Search the records for the word "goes" and copy each line in which it appears.

****************

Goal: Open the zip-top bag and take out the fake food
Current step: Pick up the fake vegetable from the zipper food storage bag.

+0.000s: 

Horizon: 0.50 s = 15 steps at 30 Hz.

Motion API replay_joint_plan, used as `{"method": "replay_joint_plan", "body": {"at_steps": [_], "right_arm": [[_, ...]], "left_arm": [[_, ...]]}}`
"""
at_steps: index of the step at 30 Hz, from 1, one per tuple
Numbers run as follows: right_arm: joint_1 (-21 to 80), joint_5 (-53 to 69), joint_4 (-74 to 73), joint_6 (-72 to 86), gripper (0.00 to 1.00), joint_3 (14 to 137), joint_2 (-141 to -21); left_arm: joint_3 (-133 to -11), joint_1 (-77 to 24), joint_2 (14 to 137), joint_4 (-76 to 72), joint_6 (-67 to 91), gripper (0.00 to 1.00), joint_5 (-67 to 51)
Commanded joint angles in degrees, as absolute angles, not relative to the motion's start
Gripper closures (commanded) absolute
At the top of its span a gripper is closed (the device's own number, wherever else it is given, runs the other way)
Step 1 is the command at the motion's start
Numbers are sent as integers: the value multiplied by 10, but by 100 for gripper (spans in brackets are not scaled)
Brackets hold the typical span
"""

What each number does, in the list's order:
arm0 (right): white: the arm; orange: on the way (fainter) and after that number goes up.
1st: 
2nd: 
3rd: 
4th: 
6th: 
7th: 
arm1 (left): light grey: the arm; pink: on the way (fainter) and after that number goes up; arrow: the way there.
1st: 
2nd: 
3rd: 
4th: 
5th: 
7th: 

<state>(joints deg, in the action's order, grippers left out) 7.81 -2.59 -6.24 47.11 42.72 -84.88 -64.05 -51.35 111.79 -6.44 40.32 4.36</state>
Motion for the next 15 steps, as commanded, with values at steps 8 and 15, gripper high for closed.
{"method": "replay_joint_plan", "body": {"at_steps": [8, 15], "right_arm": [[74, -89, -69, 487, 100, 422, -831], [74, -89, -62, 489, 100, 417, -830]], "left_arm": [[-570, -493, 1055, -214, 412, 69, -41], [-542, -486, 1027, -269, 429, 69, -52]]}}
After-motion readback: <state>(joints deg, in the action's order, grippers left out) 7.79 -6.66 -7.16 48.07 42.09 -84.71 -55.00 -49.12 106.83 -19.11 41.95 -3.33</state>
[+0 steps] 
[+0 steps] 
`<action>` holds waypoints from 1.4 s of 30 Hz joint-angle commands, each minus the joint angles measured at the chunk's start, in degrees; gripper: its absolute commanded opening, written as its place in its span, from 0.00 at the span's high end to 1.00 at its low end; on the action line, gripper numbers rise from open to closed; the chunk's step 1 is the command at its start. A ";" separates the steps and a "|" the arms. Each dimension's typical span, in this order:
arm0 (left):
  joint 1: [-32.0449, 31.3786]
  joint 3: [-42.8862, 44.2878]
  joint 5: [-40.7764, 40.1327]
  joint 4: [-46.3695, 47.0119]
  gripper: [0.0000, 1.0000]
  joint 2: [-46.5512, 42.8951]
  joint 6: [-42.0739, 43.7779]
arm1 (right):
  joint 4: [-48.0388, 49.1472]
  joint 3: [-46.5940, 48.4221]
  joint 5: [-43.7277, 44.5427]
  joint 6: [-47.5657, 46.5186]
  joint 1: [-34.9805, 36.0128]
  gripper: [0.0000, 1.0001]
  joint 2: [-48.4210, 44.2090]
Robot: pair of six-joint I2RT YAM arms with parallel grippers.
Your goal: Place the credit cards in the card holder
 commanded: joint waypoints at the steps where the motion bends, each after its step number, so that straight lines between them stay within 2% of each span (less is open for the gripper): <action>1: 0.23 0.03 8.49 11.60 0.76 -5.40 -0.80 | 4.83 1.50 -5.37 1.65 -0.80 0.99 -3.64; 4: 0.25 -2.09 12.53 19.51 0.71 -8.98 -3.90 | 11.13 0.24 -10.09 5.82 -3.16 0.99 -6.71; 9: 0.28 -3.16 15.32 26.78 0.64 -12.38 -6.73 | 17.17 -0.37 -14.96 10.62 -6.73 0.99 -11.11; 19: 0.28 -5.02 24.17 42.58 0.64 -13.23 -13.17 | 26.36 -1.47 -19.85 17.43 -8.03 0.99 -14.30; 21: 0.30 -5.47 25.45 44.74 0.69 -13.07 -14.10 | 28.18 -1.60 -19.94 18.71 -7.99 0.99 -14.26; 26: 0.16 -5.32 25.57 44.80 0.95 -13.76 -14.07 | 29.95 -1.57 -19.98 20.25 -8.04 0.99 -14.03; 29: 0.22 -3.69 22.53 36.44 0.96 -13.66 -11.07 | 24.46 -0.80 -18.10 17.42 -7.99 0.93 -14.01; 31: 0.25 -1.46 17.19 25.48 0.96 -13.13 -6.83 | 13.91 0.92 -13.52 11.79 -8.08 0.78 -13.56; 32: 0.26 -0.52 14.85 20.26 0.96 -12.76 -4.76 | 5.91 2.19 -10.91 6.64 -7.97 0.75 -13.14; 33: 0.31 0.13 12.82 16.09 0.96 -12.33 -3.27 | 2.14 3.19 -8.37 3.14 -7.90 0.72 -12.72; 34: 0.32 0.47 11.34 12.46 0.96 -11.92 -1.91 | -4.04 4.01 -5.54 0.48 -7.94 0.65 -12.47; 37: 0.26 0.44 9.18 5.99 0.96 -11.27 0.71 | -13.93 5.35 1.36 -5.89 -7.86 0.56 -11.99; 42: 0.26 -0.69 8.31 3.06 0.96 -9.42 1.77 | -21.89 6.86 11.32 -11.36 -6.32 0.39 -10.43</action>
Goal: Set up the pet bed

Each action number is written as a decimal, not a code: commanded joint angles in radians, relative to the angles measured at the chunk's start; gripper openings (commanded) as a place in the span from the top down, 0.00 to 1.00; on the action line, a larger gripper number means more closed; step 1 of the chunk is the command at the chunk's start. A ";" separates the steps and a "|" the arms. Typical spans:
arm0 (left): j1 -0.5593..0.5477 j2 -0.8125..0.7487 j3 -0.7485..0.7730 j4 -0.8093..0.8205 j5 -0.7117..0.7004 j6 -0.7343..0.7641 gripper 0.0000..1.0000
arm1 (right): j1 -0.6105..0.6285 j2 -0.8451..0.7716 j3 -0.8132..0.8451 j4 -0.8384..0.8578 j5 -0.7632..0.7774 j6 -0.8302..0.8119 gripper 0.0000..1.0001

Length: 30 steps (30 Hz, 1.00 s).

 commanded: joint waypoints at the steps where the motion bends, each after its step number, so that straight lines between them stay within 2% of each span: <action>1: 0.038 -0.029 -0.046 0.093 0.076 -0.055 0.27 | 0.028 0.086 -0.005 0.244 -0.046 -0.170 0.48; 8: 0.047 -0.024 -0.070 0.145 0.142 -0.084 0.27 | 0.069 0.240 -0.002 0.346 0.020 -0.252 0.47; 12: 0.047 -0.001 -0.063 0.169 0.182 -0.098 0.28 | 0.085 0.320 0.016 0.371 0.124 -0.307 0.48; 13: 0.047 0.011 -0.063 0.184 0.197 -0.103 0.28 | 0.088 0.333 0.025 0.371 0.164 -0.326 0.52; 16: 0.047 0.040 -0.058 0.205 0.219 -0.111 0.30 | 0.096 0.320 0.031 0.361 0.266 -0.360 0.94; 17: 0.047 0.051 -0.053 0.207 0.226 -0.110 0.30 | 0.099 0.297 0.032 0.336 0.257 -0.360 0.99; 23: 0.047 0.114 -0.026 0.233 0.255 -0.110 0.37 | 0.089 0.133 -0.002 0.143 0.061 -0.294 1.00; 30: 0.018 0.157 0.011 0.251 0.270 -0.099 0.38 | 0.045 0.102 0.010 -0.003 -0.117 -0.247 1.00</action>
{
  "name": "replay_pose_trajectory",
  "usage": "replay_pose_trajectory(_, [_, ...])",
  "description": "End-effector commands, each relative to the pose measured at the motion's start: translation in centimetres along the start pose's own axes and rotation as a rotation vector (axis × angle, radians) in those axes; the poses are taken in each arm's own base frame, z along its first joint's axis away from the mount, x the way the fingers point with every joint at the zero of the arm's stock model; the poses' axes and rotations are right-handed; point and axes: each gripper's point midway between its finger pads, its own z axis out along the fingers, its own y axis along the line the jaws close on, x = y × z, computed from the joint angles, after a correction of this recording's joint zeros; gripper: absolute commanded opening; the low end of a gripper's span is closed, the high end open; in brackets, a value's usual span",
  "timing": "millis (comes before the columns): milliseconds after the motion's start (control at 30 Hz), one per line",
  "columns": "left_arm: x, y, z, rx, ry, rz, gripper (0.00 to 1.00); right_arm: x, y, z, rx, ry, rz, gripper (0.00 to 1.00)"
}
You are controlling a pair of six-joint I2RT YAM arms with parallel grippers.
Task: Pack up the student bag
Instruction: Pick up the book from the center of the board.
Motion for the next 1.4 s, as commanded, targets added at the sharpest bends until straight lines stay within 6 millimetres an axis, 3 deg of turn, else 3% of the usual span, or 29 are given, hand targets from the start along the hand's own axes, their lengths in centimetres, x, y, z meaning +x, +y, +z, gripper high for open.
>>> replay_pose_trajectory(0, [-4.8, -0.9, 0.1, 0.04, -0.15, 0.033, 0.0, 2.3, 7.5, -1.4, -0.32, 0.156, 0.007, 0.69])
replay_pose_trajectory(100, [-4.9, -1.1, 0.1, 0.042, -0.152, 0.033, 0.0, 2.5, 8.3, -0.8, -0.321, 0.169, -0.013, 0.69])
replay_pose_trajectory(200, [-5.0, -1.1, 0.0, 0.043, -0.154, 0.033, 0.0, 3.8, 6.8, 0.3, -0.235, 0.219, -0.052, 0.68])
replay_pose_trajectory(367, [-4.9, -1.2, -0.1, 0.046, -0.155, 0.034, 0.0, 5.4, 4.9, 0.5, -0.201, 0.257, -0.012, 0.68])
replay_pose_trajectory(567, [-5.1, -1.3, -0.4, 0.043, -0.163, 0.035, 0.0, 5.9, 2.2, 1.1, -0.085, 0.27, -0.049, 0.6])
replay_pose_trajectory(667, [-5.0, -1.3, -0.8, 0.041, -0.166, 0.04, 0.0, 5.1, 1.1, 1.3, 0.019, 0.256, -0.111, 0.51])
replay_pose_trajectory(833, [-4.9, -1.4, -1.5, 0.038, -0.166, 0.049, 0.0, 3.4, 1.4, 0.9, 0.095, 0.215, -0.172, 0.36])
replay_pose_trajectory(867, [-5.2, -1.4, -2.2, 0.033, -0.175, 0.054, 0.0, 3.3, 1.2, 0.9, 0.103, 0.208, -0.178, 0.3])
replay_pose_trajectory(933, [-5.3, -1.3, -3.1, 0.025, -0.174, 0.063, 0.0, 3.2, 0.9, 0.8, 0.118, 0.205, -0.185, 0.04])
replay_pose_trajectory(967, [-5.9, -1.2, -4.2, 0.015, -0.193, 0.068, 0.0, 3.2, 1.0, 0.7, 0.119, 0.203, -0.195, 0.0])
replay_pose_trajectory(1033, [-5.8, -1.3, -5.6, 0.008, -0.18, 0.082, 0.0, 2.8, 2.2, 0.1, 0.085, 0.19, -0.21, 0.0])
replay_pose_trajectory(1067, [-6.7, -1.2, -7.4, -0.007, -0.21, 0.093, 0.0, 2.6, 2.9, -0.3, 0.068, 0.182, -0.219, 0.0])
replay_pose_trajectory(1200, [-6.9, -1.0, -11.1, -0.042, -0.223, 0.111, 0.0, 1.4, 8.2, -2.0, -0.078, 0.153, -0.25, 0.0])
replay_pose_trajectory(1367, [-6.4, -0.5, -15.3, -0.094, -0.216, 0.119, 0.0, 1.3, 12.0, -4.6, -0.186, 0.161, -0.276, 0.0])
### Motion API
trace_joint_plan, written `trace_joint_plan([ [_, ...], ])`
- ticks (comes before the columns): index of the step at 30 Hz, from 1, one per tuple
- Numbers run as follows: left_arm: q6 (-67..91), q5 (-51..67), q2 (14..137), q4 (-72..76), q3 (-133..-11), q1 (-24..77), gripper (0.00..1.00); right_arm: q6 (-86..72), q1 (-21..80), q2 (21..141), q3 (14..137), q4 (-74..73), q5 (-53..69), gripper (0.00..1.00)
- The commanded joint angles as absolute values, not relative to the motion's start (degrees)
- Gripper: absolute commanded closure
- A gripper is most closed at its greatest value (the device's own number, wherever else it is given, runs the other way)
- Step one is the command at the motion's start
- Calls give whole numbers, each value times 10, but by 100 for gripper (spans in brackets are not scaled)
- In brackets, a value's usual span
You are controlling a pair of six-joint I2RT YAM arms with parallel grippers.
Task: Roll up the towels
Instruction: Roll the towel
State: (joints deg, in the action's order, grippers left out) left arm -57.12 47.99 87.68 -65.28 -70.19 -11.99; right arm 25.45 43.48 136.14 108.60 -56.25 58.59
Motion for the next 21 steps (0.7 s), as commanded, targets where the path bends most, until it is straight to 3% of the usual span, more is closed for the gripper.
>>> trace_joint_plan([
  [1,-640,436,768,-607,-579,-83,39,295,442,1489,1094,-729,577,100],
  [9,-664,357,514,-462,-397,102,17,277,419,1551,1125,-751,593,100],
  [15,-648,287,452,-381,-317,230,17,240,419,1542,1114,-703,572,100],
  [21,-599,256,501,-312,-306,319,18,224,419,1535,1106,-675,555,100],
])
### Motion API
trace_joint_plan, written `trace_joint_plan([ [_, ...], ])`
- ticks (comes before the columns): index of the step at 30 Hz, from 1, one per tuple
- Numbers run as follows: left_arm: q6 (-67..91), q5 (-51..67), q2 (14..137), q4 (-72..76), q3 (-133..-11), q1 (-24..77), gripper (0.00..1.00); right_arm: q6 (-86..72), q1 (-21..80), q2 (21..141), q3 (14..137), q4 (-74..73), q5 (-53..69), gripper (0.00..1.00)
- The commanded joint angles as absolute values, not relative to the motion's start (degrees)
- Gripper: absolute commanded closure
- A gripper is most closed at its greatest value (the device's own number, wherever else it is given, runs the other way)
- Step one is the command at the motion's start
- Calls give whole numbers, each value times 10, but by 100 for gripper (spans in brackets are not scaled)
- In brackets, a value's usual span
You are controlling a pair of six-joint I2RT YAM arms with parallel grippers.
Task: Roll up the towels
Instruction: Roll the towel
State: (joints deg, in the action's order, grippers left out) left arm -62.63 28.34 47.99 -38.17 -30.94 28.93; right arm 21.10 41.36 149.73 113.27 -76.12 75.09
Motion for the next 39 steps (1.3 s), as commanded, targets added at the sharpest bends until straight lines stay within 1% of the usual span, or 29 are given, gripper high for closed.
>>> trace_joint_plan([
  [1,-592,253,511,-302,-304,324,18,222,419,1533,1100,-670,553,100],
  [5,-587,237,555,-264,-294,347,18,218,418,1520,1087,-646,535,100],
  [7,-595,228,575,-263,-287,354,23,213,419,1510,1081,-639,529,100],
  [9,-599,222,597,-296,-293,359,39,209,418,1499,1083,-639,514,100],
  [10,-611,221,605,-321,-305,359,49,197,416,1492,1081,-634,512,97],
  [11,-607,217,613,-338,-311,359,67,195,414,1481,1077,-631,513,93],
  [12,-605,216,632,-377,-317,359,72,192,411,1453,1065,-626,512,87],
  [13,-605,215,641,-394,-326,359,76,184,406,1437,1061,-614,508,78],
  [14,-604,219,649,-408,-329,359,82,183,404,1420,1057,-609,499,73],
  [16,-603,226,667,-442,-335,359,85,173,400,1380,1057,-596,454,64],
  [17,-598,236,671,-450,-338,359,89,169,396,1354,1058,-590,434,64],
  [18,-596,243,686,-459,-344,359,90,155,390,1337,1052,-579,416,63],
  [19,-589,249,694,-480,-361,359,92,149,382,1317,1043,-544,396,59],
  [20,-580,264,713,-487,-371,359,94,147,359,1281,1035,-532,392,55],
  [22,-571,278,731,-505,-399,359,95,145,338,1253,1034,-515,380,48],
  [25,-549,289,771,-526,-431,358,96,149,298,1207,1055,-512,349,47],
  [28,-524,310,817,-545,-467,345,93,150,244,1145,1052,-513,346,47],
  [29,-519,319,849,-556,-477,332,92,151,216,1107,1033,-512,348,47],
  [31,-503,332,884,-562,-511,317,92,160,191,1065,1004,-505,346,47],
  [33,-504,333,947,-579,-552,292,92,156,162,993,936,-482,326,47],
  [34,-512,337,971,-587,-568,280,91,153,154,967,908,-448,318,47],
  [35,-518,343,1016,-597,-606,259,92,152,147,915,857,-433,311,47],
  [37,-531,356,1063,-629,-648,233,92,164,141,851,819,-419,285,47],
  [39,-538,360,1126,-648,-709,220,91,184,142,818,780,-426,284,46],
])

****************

SOLUTION BELOW ->
arm0 (right): white: the arm; orange: on the way (fainter) and after that number goes up.
arm1 (left): light grey: the arm; pink: on the way (fainter) and after that number goes up; arrow: the way there.

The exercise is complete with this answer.